[Stored items]
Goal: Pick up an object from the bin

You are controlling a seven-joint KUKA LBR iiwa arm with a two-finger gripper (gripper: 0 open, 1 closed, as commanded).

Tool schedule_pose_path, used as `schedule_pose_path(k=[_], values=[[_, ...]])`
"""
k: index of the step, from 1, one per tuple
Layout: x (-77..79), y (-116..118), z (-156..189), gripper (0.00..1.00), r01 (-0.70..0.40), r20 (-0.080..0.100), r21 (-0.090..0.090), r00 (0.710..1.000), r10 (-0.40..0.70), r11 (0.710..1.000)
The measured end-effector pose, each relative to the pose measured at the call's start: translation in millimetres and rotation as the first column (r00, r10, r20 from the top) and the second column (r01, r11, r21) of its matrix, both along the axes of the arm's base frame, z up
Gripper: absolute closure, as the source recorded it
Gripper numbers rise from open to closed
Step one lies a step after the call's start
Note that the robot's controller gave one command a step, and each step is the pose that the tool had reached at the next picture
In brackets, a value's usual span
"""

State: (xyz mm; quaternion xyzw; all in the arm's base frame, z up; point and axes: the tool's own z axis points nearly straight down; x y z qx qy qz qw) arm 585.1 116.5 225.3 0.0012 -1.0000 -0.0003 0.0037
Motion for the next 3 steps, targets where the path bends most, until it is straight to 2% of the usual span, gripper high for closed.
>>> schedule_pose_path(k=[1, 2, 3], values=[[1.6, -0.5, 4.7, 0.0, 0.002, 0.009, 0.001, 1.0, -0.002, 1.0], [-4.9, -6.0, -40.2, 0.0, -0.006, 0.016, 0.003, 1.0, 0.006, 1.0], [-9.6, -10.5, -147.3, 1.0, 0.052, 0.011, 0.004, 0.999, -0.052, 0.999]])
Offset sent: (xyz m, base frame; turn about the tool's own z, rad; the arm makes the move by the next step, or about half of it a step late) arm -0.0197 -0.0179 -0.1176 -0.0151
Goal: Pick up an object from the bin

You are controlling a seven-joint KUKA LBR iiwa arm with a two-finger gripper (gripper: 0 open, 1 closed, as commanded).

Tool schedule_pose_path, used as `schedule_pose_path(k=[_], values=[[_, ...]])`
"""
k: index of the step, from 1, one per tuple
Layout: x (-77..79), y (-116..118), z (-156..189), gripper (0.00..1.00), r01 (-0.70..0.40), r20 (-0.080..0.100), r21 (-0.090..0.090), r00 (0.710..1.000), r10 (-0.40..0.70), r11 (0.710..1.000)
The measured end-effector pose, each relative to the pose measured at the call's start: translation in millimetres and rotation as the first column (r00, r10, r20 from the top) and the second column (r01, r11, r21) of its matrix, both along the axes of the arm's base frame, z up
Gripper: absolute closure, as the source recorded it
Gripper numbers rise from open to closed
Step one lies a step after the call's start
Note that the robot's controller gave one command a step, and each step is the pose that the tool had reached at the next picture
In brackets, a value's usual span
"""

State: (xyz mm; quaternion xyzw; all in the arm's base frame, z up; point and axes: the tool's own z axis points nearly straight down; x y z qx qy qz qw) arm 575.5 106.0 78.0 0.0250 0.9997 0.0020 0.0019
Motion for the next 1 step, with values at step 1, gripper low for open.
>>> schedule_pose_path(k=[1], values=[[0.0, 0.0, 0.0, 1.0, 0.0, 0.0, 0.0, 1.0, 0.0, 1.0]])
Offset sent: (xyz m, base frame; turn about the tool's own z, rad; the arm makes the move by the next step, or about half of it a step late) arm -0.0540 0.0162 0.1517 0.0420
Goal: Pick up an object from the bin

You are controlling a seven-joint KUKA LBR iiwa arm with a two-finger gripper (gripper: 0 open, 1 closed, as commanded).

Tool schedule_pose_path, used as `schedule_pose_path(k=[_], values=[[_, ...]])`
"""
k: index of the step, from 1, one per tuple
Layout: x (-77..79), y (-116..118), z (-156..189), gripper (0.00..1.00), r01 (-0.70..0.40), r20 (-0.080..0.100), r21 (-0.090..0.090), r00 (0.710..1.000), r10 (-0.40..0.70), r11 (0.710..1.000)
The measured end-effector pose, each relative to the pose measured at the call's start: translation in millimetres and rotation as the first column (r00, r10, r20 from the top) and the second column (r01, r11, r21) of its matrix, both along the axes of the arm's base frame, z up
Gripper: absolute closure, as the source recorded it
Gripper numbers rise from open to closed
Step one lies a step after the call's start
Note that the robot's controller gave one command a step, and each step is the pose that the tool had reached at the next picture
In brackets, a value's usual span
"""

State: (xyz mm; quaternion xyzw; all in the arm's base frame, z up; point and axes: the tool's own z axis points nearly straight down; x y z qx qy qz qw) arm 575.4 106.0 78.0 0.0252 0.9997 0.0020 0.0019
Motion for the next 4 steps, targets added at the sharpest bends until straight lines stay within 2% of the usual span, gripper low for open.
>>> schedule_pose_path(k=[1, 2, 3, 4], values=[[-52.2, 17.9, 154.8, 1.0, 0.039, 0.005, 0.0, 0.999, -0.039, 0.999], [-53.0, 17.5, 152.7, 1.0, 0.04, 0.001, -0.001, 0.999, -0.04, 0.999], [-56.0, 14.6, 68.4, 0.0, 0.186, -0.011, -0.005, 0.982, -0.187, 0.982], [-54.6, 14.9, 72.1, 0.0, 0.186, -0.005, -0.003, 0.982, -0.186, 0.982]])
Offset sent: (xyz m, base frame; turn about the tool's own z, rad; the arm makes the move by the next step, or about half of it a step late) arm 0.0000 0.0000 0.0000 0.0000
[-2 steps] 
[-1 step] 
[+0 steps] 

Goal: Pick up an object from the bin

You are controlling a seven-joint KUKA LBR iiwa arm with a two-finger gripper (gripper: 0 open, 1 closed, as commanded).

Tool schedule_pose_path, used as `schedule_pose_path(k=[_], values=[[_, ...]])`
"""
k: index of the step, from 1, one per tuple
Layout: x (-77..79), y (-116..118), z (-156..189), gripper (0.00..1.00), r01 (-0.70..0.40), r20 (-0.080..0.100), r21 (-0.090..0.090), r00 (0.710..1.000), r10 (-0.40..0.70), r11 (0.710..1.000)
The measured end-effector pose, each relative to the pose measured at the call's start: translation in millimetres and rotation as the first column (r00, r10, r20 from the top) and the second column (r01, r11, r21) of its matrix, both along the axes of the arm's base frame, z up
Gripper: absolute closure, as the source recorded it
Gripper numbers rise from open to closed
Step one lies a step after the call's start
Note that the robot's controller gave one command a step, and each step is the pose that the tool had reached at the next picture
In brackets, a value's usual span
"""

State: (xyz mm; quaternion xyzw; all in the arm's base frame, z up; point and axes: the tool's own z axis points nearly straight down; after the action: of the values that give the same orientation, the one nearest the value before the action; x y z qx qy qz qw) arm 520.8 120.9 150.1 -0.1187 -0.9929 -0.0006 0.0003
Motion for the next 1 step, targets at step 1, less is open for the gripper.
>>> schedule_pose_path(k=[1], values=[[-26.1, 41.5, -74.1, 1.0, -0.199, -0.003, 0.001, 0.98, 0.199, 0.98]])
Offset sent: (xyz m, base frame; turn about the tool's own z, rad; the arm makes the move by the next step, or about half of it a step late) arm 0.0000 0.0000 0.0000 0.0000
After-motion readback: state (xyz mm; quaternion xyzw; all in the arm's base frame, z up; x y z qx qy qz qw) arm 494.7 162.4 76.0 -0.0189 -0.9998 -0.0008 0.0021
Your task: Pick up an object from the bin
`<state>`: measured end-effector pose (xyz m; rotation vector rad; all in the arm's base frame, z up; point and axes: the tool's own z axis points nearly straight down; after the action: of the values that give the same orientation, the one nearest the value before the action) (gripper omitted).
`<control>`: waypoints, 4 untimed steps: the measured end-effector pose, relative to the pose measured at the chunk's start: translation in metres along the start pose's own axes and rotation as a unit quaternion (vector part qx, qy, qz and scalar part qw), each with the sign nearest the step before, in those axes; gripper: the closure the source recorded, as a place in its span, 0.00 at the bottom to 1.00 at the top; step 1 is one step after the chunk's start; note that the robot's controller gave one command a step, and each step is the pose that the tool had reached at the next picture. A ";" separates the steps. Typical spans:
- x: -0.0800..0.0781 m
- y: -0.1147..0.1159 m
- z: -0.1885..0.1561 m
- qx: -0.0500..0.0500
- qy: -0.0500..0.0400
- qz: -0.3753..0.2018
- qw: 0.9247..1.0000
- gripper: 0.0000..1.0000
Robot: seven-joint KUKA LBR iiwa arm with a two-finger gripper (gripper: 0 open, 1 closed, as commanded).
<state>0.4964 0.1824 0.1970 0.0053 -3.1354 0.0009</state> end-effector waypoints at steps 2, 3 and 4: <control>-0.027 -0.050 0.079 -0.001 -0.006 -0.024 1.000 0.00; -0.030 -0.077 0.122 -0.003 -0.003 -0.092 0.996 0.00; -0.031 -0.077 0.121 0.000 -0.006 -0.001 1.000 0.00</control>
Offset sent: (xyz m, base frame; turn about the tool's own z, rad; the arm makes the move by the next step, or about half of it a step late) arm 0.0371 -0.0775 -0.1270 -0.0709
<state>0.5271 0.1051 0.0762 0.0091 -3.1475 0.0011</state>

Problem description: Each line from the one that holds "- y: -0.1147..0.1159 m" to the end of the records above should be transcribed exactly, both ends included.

Response:
- y: -0.1147..0.1159 m
- z: -0.1885..0.1561 m
- qx: -0.0500..0.0500
- qy: -0.0500..0.0400
- qz: -0.3753..0.2018
- qw: 0.9247..1.0000
- gripper: 0.0000..1.0000
Robot: seven-joint KUKA LBR iiwa arm with a two-finger gripper (gripper: 0 open, 1 closed, as commanded).
<state>0.4964 0.1824 0.1970 0.0053 -3.1354 0.0009</state> end-effector waypoints at steps 2, 3 and 4: <control>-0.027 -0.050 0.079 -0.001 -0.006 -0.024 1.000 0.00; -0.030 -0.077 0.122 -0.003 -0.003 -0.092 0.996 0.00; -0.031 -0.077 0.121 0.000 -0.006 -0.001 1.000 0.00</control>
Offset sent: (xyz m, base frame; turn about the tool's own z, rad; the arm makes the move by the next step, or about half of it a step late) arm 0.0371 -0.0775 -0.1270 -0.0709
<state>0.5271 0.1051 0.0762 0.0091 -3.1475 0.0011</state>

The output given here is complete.